[DIRECTIONS]
Please take the lines from the one holding "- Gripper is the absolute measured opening" through the one holding "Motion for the" in the data below and copy them exactly.

[DATA SECTION]

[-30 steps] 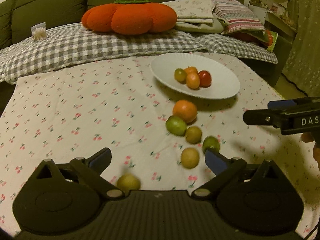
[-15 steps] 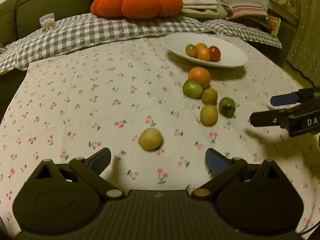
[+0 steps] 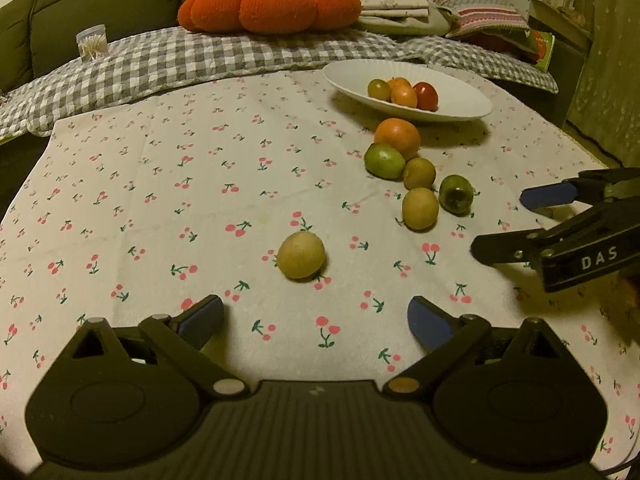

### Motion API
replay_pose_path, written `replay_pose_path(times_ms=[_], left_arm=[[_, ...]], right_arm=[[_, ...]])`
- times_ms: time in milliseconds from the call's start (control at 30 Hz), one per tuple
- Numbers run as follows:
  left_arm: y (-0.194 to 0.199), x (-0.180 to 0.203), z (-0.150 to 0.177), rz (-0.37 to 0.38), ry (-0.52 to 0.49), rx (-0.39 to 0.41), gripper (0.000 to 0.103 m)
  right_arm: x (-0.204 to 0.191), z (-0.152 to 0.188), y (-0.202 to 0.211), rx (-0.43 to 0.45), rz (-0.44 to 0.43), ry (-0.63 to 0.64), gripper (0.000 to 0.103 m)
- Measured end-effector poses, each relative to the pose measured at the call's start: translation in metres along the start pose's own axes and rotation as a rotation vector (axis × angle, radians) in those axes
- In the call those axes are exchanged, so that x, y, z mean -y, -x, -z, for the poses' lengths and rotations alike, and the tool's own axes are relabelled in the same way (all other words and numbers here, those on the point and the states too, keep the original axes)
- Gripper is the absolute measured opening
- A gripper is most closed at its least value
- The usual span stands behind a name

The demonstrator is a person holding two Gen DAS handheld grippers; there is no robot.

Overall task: Organize fruits
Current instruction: 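Withdraw both open tools from the plate toward the remaining fruits, then close the left tool on a pale yellow fruit while the right tool grasps a green lime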

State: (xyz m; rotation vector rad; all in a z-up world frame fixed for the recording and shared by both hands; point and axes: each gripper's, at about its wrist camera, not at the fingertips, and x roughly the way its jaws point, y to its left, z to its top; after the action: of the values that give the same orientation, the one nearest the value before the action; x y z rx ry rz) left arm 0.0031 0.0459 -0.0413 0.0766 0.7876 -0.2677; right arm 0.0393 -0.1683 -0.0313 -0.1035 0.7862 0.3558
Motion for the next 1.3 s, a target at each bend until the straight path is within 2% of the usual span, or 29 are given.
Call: replay_pose_path(times_ms=[67, 267, 433, 633, 900, 1167, 1300], left_arm=[[0.001, 0.0, -0.001, 0.007, -0.001, 0.012, 0.088], [0.003, 0.001, -0.005, 0.035, -0.002, 0.033, 0.059], [0.002, 0.001, -0.007, 0.047, 0.006, 0.038, 0.045], [0.0, -0.003, -0.011, 0.037, 0.028, 0.037, 0.038], [-0.005, -0.007, -0.014, 0.008, 0.049, 0.044, 0.038], [-0.007, -0.009, -0.016, 0.0, 0.05, 0.046, 0.038], [-0.008, -0.01, -0.018, -0.009, 0.053, 0.047, 0.033]], right_arm=[[-0.001, -0.001, -0.002, 0.005, 0.001, 0.006, 0.102], [-0.004, -0.006, -0.007, 0.017, 0.012, 0.015, 0.102], [-0.008, -0.012, -0.01, 0.023, -0.004, 0.018, 0.097], [-0.014, -0.016, -0.012, 0.021, -0.036, 0.035, 0.085], [-0.014, -0.022, -0.013, 0.019, -0.062, 0.029, 0.056], [-0.011, -0.024, -0.014, 0.018, -0.068, 0.021, 0.046], [-0.012, -0.025, -0.015, 0.018, -0.067, 0.023, 0.044]])
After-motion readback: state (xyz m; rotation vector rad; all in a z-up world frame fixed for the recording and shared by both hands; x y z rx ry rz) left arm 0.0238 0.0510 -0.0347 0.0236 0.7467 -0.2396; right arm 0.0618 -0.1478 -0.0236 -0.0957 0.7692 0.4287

[RESULT OF THE EXERCISE]
- Gripper is the absolute measured opening
- A gripper is most closed at its least value
- The usual span stands behind a name

The demonstrator is a person holding two Gen DAS handheld grippers; there is no robot.

Overall task: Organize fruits
Current instruction: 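Withdraw both open tools from the plate toward the remaining fruits, then close the left tool on a pale yellow fruit while the right tool grasps a green lime
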
State: (xyz m; rotation vector rad; all in a z-up world frame fixed for the recording and shared by both hands; point and axes: each gripper's, at about its wrist camera, not at the fingertips, and x roughly the way its jaws point, y to its left, z to its top; after the action: of the values that give the same orientation, the one nearest the value before the action; x y z rx ry rz) left arm 0.0031 0.0459 -0.0413 0.0766 0.7876 -0.2677; right arm 0.0393 -0.1683 -0.0313 -0.1035 0.7862 0.3558
Motion for the next 1.3 s, a target at each bend until the straight path is within 2% of the usual span, or 29 are given.

No more work is required for the exercise.